I think the 70-200 is the way to go, it will keep you far enough back so that your fish won't be even more startled. 

What type of fish are you trying to capture?


----------



## Virto

I don't shoot any video, so I never invested in continuous lighting. Too hot, too bright when it's in your face - easily affordable for sure, but not something I'd ever needed. Besides, I'd think it would be harder to capture a fish that might be moving with CFL versus a strobe/hotshoe flash. Otherwise I'd probably get decent results by cranking the ISO and just shooting under the tank lighting, which isn't the case.

It's more for general knowledge, but I keep a number of black neon tetras, aussie rainbows, plecostomus and cory cats.


----------



## Legot

Have you tried pointing the flash steight down, or at a slight angle from the top of the tank?


----------



## dmagerl

What kind of flash are you using? 

I have a 550ex. I lay it on top of a piece of egg crate on top of the tank, pointing upward. Then put a section of white vinyl gutter over it to diffuse the flash and direct it downward.

A direct flash creates harsh lighting. You ahve to diffuse it somehow.


----------



## Fiftymeatballs

Here are a couple quick shots I took of my discus using the available T5 overhead lighting thats on the tank and then threw up an Arri 150W edge light. I took this with a 7D, 70-200 L f2.8. 

I don't own any strobes since I work in film. I actually never take photos of my fish I really should start since I have the equipment, I think this post inspired me. I would love to see how your photos come out please post your results. I think I am going to play around with creating a lot of contrast in the tank and having the background drop like your talking about.


----------



## Virto

dmagerl said:


> What kind of flash are you using?
> 
> I have a 550ex. I lay it on top of a piece of egg crate on top of the tank, pointing upward. Then put a section of white vinyl gutter over it to diffuse the flash and direct it downward.
> 
> A direct flash creates harsh lighting. You ahve to diffuse it somehow.


If I was firing on camera or with a TTL cord, I'd use a 430EXII, but instead I'll use radio triggers and a fully manual Yuongno hotshoe flash. Power-wise, it's got slightly more pop at full than a 430, but I don't think I'll need to go that high anyway.

I considered the egg crate method, although I could easily use a shoot through umbrella on a boom overhead, as well.


----------



## tetra73

Remember that if the light source is from above, it would cast shadows downward. The light would be brighter towards the surface and darker closer to the substrate. You can use the flash and shooting through the glass. The glass should be very clear and clean. You shoot at an angle. You must properly dialing the correct balance of the ambient lighting and the flash. Unfortunately, the subject is beyond this thread here. Glare and the flash reflection are ok as long as they aren't inside the frame. Here is an example. This shot was taken maybe 3 years ago in the NY Aquarium. I strobed the shot and shooting through the glass. No silly nonsense like CPL filter or silly rubber hood.  

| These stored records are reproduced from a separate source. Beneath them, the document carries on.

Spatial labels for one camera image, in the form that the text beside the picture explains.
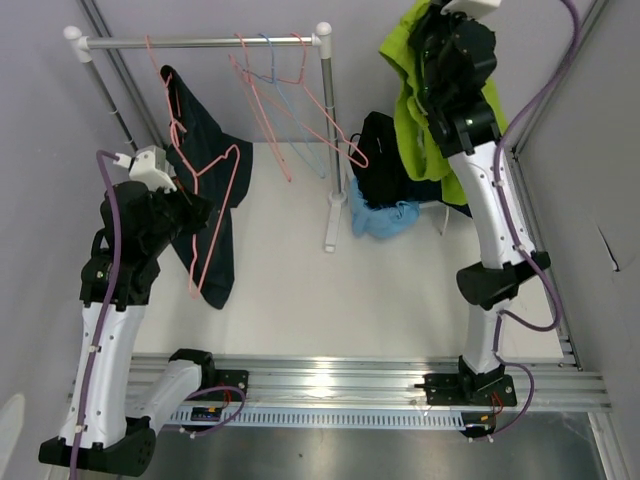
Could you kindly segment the dark teal shorts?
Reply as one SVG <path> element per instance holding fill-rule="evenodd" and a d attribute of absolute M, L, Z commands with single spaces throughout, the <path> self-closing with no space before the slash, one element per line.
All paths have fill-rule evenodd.
<path fill-rule="evenodd" d="M 225 133 L 173 67 L 160 75 L 171 105 L 166 159 L 182 186 L 213 203 L 207 226 L 173 247 L 204 300 L 221 310 L 235 282 L 231 210 L 249 191 L 253 144 Z"/>

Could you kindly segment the pink hanger of teal shorts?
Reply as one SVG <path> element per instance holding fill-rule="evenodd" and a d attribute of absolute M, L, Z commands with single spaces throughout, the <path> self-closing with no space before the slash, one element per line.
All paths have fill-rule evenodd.
<path fill-rule="evenodd" d="M 171 97 L 170 97 L 170 92 L 169 92 L 169 80 L 165 80 L 161 74 L 161 68 L 155 58 L 155 55 L 153 53 L 153 46 L 152 46 L 152 42 L 150 39 L 149 35 L 145 35 L 144 36 L 144 41 L 145 41 L 145 47 L 146 47 L 146 52 L 149 56 L 149 59 L 152 62 L 152 65 L 154 67 L 154 70 L 159 78 L 160 83 L 162 84 L 162 88 L 163 88 L 163 93 L 165 96 L 165 100 L 166 100 L 166 104 L 167 104 L 167 112 L 168 112 L 168 116 L 169 116 L 169 139 L 171 142 L 171 145 L 174 147 L 174 149 L 176 151 L 179 150 L 180 148 L 180 134 L 181 133 L 185 133 L 186 129 L 184 128 L 184 126 L 181 124 L 180 121 L 178 121 L 174 115 L 174 110 L 172 107 L 172 103 L 171 103 Z"/>

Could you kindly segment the lime green shorts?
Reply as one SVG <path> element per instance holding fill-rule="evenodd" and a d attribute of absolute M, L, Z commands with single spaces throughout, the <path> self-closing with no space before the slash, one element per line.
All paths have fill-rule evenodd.
<path fill-rule="evenodd" d="M 383 40 L 379 53 L 401 82 L 393 121 L 407 175 L 414 181 L 440 181 L 446 202 L 472 208 L 480 197 L 465 177 L 461 158 L 492 150 L 506 130 L 506 120 L 492 79 L 494 72 L 479 95 L 470 99 L 417 97 L 416 53 L 409 46 L 409 37 L 427 7 L 441 2 L 415 2 Z"/>

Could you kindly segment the navy blue shorts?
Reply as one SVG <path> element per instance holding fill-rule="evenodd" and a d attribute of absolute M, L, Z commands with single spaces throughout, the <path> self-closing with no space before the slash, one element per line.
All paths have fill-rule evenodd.
<path fill-rule="evenodd" d="M 472 217 L 471 210 L 467 204 L 456 205 L 446 202 L 443 199 L 442 185 L 440 181 L 414 181 L 407 179 L 405 182 L 405 193 L 408 201 L 419 202 L 421 204 L 437 202 L 454 209 L 468 218 Z"/>

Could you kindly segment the black shorts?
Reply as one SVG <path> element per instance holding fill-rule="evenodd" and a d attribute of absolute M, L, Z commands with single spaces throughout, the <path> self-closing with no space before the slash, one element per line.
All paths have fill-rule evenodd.
<path fill-rule="evenodd" d="M 388 208 L 408 201 L 408 176 L 398 151 L 393 118 L 372 111 L 364 119 L 361 131 L 352 135 L 357 149 L 350 156 L 368 166 L 351 163 L 358 188 L 372 209 Z"/>

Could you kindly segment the light blue shorts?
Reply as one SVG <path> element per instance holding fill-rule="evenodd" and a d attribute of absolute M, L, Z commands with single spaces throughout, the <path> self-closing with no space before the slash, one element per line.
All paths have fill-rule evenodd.
<path fill-rule="evenodd" d="M 399 201 L 391 207 L 370 207 L 356 179 L 350 181 L 349 206 L 351 229 L 357 238 L 365 234 L 377 239 L 394 237 L 412 227 L 420 216 L 418 202 Z"/>

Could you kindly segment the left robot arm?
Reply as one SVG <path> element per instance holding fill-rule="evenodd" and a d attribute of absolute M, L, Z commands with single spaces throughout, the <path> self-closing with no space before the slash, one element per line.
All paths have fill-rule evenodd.
<path fill-rule="evenodd" d="M 217 376 L 211 354 L 182 349 L 134 402 L 126 399 L 135 340 L 160 254 L 178 237 L 204 228 L 211 201 L 181 187 L 151 190 L 139 181 L 108 187 L 103 226 L 81 271 L 83 338 L 71 405 L 59 433 L 38 459 L 67 467 L 138 477 L 162 427 L 190 395 L 209 398 Z"/>

AF isn't all that important shooting your own fish in your own aquarium. They are relatively moving slow enough to manually focusing them. However, you should get a marco lens for your own aquarium photo. A macro lens can focus closer and can enlarge the fish. In a public aquarium, most fish are pretty big and so you don't need a close focusing distance to enlarge them. Avoid all 70-200 variations. The min focusing distance is like 4 ft. At 4 away, your fish would look too small.


----------



## Fiftymeatballs

Beautiful photo and fish. I didn't know they have wilds at the Ny aquarium!! 

With a 70-200 just because your minimum focal distance is at say 4 ft away doesn't mean you can't then zoom in to 200mm and get close up on the fish like I did. I don't own a macro, though I need to buy one for pics of my shrimp. I guess it really depends on the size of your subject, discus are not all that small.

The last photo of the three I posted are of two discus watching over their fry on the wall. That was taken with a 70-200mm f2.8. It was a great lens for taking pics of the parents with their fry so not to startle them. 

It would be funny to see someone at the public aquarium 4ft away from the tank on a tripod trying to take closeups. Might not be ideal but can be done if your restricted with lens choice.


----------



## tetra73

Fiftymeatballs said:


> Beautiful photo and fish. I didn't know they have wilds at the Ny aquarium!!
> 
> With a 70-200 just because your minimum focal distance is at say 4 ft away doesn't mean you can't then zoom in to 200mm and get close up on the fish like I did. I don't own a macro, though I need to buy one for pics of my shrimp. I guess it really depends on the size of your subject, discus are not all that small.
> 
> The last photo of the three I posted are of two discus watching over their fry on the wall. That was taken with a 70-200mm f2.8. It was a great lens for taking pics of the parents with their fry so not to startle them.
> 
> It would be funny to see someone at the public aquarium 4ft away from the tank on a tripod trying to take closeups. Might not be ideal but can be done if your restricted with lens choice.


Discus is doable but fish like your otos and tetras?  I tried. No good. There are reasons why you may not want a 70-200 to shooting in a public aquarium. If the distance is too far, your flash may not be able to reach it without turning up the power. That's something you don't want. The above shot was taken with a Sigma 50mm on a 1dmarkIII.  I shot plenty of aquarium photos but never use anything longer than 50mm.


----------



## Virto

Here are a few from tonight. Haven't really had a chance to give it a shot until now. Exposure was bumped a bit in post on the two shots of the male. There's some loss from compression to get the images in under TPT's size limit.

Shot with a 40D with EF 100mm 2.8 Macro, lit from above by radio triggered hotshoe flash.


----------